TASK STATEMENT: Stop after the line containing "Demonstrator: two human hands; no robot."; retype every line of the data before it exactly, starting from the first.

Top of SOURCE DATA

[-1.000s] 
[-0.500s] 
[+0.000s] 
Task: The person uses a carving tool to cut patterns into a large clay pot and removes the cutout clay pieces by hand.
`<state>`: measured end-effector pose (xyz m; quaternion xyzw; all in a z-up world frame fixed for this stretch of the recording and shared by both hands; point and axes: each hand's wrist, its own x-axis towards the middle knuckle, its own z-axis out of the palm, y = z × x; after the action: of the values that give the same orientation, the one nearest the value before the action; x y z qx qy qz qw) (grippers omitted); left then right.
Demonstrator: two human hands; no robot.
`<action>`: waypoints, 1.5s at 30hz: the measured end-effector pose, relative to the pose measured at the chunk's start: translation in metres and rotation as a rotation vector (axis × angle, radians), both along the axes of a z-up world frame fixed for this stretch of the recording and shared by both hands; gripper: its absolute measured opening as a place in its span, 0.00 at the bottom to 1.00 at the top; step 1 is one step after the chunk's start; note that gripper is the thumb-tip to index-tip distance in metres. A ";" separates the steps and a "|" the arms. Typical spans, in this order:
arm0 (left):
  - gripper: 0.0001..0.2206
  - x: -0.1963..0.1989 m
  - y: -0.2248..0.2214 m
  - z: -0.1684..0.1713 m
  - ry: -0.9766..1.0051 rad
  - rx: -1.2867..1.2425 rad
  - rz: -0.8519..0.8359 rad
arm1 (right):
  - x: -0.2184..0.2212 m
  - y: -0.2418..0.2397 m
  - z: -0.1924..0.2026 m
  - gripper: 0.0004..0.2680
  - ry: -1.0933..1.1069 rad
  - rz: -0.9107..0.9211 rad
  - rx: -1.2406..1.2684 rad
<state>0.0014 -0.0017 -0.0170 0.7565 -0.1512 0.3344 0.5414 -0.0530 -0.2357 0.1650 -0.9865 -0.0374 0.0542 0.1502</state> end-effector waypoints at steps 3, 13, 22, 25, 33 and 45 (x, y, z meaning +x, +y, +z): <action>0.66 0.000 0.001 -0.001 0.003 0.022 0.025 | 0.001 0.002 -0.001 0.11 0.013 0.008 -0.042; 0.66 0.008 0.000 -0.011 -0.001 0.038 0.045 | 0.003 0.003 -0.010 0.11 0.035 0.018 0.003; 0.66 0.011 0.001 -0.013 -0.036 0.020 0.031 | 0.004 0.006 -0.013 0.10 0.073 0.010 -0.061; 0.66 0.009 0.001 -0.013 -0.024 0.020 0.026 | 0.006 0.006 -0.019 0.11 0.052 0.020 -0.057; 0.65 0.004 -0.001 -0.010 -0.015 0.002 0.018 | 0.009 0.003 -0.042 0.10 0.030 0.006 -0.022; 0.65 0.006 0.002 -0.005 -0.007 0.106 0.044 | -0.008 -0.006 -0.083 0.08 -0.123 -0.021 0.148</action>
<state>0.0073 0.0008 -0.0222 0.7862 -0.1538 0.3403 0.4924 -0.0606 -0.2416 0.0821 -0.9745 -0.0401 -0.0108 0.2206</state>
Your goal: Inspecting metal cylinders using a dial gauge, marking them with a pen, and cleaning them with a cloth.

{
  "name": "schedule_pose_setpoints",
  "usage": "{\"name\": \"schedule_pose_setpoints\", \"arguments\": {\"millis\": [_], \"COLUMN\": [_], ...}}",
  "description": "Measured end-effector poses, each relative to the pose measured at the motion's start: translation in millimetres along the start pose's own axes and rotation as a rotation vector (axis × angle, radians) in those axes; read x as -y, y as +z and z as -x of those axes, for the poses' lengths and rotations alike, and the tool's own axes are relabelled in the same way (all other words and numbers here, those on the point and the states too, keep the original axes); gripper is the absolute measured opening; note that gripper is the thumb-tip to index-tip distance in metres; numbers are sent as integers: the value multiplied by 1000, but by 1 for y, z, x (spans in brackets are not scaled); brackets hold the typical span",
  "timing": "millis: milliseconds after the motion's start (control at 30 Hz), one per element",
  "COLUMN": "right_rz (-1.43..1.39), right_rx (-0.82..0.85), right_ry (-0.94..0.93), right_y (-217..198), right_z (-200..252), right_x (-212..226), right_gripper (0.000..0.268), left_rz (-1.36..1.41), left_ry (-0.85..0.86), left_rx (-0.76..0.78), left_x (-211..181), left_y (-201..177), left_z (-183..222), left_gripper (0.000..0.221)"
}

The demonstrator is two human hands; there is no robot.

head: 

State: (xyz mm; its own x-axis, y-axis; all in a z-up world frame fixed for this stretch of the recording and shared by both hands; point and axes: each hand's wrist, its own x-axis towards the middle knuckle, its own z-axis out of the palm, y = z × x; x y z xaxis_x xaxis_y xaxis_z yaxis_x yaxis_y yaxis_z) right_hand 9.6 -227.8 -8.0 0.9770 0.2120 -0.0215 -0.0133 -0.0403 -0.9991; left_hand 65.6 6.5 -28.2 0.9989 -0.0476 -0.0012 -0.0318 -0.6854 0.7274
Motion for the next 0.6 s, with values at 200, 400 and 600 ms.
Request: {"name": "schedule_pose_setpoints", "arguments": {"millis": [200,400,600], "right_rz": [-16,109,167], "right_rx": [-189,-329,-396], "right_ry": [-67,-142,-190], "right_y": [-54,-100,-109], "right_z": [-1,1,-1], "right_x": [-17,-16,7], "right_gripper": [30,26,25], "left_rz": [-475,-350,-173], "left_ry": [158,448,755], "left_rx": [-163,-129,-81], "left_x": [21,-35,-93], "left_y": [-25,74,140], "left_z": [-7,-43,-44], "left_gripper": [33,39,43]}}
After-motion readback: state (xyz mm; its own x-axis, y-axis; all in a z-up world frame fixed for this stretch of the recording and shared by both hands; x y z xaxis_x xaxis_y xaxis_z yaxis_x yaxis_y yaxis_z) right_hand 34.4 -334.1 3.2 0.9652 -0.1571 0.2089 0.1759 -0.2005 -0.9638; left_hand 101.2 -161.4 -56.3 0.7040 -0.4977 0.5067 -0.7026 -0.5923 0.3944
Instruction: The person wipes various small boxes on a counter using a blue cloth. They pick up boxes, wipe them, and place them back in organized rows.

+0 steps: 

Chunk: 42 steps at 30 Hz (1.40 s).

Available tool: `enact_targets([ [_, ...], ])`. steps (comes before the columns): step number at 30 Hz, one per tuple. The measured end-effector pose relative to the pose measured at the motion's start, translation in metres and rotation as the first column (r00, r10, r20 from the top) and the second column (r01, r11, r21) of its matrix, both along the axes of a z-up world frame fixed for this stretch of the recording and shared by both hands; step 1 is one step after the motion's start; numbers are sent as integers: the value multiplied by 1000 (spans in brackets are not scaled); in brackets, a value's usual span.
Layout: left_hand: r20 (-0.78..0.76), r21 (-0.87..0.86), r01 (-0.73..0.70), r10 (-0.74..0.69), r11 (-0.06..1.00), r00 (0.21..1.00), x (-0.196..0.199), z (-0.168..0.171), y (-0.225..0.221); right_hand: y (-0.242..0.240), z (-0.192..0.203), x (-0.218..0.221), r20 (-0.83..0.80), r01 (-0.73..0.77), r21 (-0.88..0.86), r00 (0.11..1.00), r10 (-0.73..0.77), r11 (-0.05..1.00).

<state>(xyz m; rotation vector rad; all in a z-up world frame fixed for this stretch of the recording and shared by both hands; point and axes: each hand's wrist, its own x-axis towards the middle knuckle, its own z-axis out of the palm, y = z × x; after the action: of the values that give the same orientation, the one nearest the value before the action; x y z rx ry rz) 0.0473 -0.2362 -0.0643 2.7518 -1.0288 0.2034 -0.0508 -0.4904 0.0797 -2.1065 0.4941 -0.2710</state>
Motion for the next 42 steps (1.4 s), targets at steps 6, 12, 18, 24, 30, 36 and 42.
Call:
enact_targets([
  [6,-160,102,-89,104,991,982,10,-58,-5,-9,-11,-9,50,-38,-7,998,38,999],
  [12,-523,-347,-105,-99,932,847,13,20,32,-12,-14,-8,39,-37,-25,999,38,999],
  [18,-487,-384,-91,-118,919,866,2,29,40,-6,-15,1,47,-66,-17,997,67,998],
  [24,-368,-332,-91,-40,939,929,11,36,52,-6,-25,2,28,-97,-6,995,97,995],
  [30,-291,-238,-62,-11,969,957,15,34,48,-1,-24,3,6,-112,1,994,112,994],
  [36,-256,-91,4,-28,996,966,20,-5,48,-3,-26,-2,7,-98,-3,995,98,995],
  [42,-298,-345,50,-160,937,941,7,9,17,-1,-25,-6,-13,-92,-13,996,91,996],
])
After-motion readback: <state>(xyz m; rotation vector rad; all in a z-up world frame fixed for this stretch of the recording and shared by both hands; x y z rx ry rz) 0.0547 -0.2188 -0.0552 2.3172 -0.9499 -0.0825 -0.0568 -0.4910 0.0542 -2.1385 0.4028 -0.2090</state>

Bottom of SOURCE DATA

TASK RESPONSE:
[-1.000s] 
[-0.500s] 
[+0.000s] 
Task: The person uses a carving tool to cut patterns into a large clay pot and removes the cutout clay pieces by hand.
`<state>`: measured end-effector pose (xyz m; quaternion xyzw; all in a z-up world frame fixed for this stretch of the recording and shared by both hands; point and axes: each hand's wrist, its own x-axis towards the middle knuckle, its own z-axis out of the palm, y = z × x; after the action: of the values that give the same orientation, the one nearest the value before the action; x y z qx qy qz qw) (grippers omitted); left then right.
Demonstrator: two human hands; no robot.

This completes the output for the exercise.